The FDA has certain requirements that must be met, and certain things that must be provided. However much this compound had been used in the past, if the documented research wasn't available - and obviously, it wasn't - then KV had to do it again so they could provide it.



How do you know KV donated ANYTHING to any campaign? Got proof?

Furthermore, how do you know how much of an actual profit margin they'll be making in the seven years that they're the sole FDA-authorized producer of Makena? Got any hard evidence that it's any greater percentage than the pharmaceutical industry makes on any orphan drug, which is a lot lower than the standard profit margin for most industries?

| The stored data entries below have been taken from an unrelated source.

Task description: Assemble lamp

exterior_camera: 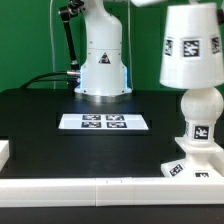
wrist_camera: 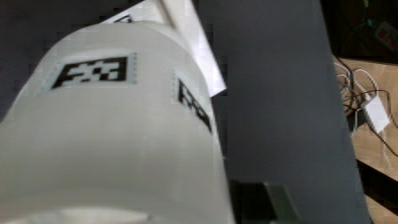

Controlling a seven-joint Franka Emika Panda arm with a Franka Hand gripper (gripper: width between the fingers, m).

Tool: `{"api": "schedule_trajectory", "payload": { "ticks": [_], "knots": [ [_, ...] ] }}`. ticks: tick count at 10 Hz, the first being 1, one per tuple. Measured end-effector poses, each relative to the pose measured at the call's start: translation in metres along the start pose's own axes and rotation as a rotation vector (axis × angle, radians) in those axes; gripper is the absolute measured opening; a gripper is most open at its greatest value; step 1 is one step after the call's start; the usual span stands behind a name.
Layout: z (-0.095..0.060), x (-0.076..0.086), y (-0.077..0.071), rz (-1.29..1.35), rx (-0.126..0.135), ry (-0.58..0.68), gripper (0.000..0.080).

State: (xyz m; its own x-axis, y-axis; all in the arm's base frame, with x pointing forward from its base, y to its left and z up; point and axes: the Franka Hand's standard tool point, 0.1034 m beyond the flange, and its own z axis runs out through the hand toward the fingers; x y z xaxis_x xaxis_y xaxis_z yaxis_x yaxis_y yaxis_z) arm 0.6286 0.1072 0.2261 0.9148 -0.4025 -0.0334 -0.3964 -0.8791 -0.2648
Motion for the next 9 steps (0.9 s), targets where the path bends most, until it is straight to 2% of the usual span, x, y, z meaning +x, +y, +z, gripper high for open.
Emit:
{"api": "schedule_trajectory", "payload": {
  "ticks": [2, 3, 4, 5, 6, 9],
  "knots": [
    [0.000, 0.001, 0.002, 0.003, -0.001, 0.000, 0.0044],
    [0.003, 0.000, 0.006, -0.026, -0.017, -0.001, 0.0044],
    [0.011, -0.002, 0.013, -0.065, -0.062, -0.002, 0.0044],
    [0.019, -0.007, 0.009, -0.101, -0.108, 0.007, 0.0044],
    [0.030, -0.015, 0.003, -0.141, -0.131, 0.008, 0.0044],
    [0.043, -0.018, 0.011, -0.155, -0.133, 0.018, 0.0044]
  ]
}}
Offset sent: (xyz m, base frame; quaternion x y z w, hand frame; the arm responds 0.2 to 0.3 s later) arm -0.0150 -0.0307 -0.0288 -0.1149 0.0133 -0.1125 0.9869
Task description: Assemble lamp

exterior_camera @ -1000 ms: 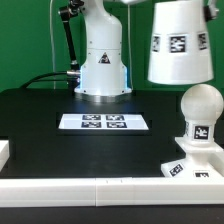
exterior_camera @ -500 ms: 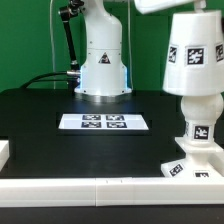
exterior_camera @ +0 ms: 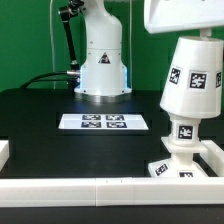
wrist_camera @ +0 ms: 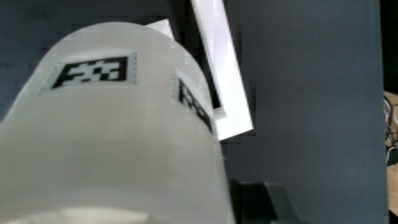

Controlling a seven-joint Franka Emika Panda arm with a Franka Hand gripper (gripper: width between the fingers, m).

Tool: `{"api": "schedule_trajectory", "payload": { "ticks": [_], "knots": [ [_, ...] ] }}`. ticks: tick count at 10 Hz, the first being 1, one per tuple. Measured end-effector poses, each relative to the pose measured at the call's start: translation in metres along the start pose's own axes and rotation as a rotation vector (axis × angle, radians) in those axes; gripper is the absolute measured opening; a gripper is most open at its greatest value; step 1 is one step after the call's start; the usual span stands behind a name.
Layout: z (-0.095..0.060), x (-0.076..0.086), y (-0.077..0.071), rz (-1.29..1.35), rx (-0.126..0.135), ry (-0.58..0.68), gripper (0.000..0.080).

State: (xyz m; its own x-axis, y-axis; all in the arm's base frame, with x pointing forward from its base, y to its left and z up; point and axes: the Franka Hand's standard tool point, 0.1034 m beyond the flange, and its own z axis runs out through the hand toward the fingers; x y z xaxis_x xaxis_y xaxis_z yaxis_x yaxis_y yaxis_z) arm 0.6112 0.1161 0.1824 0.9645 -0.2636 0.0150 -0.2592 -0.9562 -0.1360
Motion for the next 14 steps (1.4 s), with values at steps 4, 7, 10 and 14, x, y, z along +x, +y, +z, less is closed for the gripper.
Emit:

good post thank you. your questions are apt. And I have tried goggling KV Pharmaceuticals and finding a link that say they directly contributed to the basket of money that pharma used to fund obama care ads, all I have found ifs that their PHARMACEUTICAL/DIRECTOR OF MARKETING gave 300 bucks to hillary and their PHARMACEUTICAL/VICE PRESIDENT OF ??? gave 300 to obama. They have 2 subsidiaries Nesher and Ther- RX, I cannot get information directly on them.

However thats not the way it works, they can give to orgs. that are not PAC's that allows a certian amount of any anonymity. *shrugs*


Apparently KV has had other issues making me wonder why they were chosen as an exclusive supplier......KV Pharmaceuticals – Long Time Problems with Issues - Quality Control, The FDA, and The Family – Will The One Time T - Wellsphere


In any event, we are supposed to be bending the cost curve down not upward. The gov. decides to pick a winner, there by creating losers and the price skyrockets? Who holds the patent on this compound by the way?

If the compound is so easy and relatively cheap to make, why choose an exclusive, put it out to bid , buy wholesale , a promised number of units and let the market take care of it. This reminds me of Roosevelt's Agricultural Adjustment Act in that we had ranchers killing live stock and farmers plowing over arable land, while people in urban areas were starving......unreal. Any time the gov. gets its hands into the process, little good happens.

I don't think anyone holds a patent on it, that I can tell.

You all keep saying "chosen", and "picked", as though the government went out looking for someone to mass-produce and distribute this compound. That's not how the process works. It would be KV who decided they wanted to get FDA approval for this compound, and it was KV who decided to spend the money to to work it through the process.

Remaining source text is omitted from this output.